To answer your first question, the answer is "yes", you can implement this in assembler.

You also need to say which processor you're using. Assembler is not portable at all, so you need to be very specific about the target system this will run on.


--
If you dance barefoot on the broken glass of undefined behaviour, you've got to expect the occasional cut.
 
Hi Salem,

Once again thank you for your reply. Actually the only reason I was considering assembly was to resolve a scheme I thought of about moving chunks within an array to another array and I thought this would be doable in assembly vs Visual Basic which is waht I write in. As far as to how large a set of numbers we are talking about it could be as large as 1,000,000,000 long integers and they all will be unique. BTW I dont know if this helps but the current scheme assures all numbers will be in ascending order. I am going to spend some time thinking about my approach. Whats tantalizing is that on paper this method looks great but it sseems so tricky to put it into viable code <S>, you know that feeling I am sure.
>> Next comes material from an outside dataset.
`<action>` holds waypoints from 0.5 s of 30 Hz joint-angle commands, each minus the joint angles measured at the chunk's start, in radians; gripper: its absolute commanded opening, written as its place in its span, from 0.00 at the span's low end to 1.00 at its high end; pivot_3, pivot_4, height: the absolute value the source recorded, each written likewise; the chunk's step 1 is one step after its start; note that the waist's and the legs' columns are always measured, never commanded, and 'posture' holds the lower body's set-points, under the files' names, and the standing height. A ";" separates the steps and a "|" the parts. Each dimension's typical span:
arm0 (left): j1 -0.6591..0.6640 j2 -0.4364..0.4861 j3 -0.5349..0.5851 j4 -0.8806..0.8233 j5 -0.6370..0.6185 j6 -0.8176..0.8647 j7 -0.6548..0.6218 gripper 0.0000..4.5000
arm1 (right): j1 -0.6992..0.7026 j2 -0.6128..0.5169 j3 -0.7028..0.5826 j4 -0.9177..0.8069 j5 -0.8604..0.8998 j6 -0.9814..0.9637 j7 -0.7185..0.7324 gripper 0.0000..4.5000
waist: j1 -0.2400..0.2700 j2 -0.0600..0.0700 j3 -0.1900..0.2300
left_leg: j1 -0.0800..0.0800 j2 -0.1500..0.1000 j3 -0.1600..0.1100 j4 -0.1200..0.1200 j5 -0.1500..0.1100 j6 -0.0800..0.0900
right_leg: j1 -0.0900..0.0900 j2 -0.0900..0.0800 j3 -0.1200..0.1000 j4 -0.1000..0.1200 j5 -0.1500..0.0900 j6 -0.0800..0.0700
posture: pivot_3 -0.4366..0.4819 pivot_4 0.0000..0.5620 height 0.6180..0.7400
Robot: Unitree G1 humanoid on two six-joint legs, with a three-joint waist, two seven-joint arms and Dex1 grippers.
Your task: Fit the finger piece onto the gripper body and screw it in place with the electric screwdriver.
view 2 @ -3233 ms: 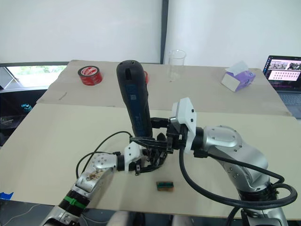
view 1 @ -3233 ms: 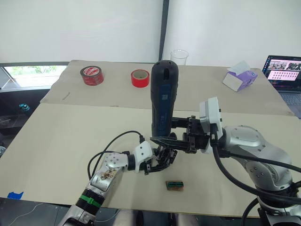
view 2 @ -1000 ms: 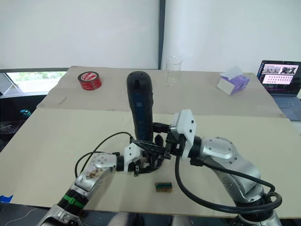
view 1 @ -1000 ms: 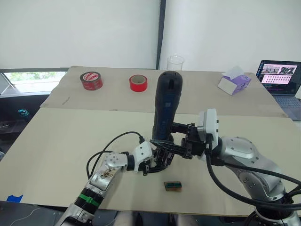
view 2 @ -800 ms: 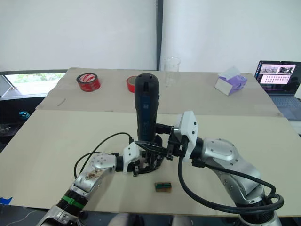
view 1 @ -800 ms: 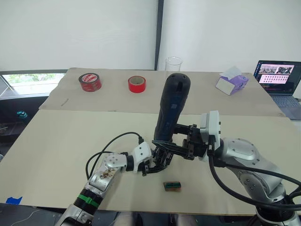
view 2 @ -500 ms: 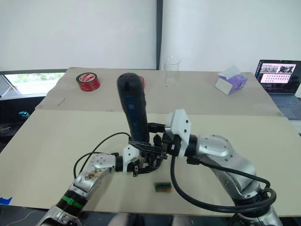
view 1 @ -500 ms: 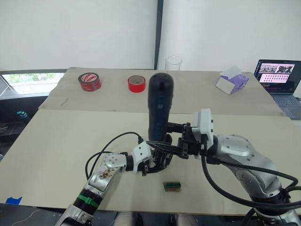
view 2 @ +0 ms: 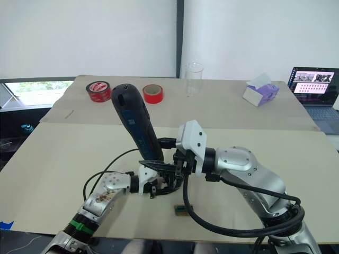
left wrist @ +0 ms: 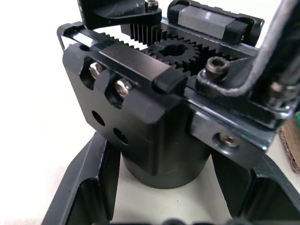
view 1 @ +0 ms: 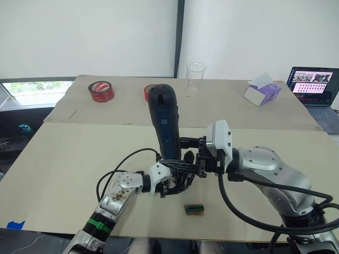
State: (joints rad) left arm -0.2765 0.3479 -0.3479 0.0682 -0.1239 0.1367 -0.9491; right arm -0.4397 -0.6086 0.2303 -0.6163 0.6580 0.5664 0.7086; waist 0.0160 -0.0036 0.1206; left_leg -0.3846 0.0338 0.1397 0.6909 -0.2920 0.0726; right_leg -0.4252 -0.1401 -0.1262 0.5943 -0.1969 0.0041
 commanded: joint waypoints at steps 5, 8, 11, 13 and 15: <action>0.011 0.008 -0.001 0.006 0.005 0.026 0.004 0.51 | 0.070 -0.044 0.090 0.088 -0.101 0.075 0.018 0.43 | 0.000 0.000 0.000 | 0.000 0.000 0.000 -0.001 0.000 0.000 | 0.000 0.000 0.000 0.000 0.000 0.000 | 0.48 0.27 1.00; 0.011 0.011 0.001 0.006 0.004 0.027 0.003 0.51 | 0.071 -0.043 0.098 0.096 -0.114 0.066 0.023 0.43 | 0.000 0.000 0.000 | 0.001 0.000 0.000 -0.002 0.000 0.000 | 0.000 -0.001 -0.001 0.000 0.000 0.000 | 0.48 0.27 1.00; 0.012 0.012 0.001 0.003 0.004 0.028 0.003 0.51 | 0.075 -0.038 0.106 0.101 -0.119 0.060 0.025 0.43 | 0.000 0.000 0.000 | 0.001 0.000 0.000 -0.003 0.000 0.000 | 0.000 -0.004 -0.004 -0.001 0.000 0.000 | 0.48 0.27 1.00; 0.014 0.013 0.002 0.000 0.004 0.029 0.004 0.51 | 0.077 -0.033 0.107 0.104 -0.119 0.055 0.021 0.43 | 0.001 0.000 0.000 | 0.001 0.000 0.000 -0.003 0.000 0.000 | 0.000 -0.006 -0.007 -0.001 0.000 0.000 | 0.48 0.27 1.00; 0.015 0.014 0.003 -0.001 0.003 0.031 0.005 0.51 | 0.078 -0.027 0.096 0.109 -0.114 0.051 0.013 0.43 | 0.002 0.000 0.000 | 0.001 0.000 0.000 -0.003 0.000 0.000 | 0.000 -0.006 -0.008 -0.001 0.000 0.001 | 0.48 0.27 1.00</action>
State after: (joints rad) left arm -0.2745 0.3481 -0.3503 0.0638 -0.1237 0.1389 -0.9496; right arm -0.4300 -0.6035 0.2511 -0.6184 0.6403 0.5469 0.7247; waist 0.0176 -0.0038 0.1206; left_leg -0.3839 0.0336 0.1398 0.6878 -0.2921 0.0723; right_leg -0.4251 -0.1466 -0.1345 0.5934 -0.1971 0.0046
I will keep you posted as I move forward.

Thanks again,

Les
 
For what it's worth, I would consider an approach which applies all the filters at the same time, and then only move the integer to another array if it passes all the tests.

This would save all the test-and-move, test-and-move iterations which would really soak up the time. So it would be test-test-move instead.

> it could be as large as 1,000,000,000 long integers
Which would need 4GB of memory to store them.
The maximum user address space on a 32-bit windows machine (for example) is 3GB IIRC.
And that's before you allocate another array to store the result in, and all your user code. Further, if your machine has less than the full address space populated with real memory, you're going to be swapping a hell of a lot.

Also, I would suggest you consider C or C++ in the first instance. I don't know how poor VB is in this respect, but my impression is is that if the increase from VB to ASM is 100%, then the increase from VB to C/C++ will be 95%. In other words, the last few % will take a disproportionate amount of effort to gain.

Writing a DLL in C say would be fairly trivial to call from VB (as far as I know).


--
If you dance barefoot on the broken glass of undefined behaviour, you've got to expect the occasional cut.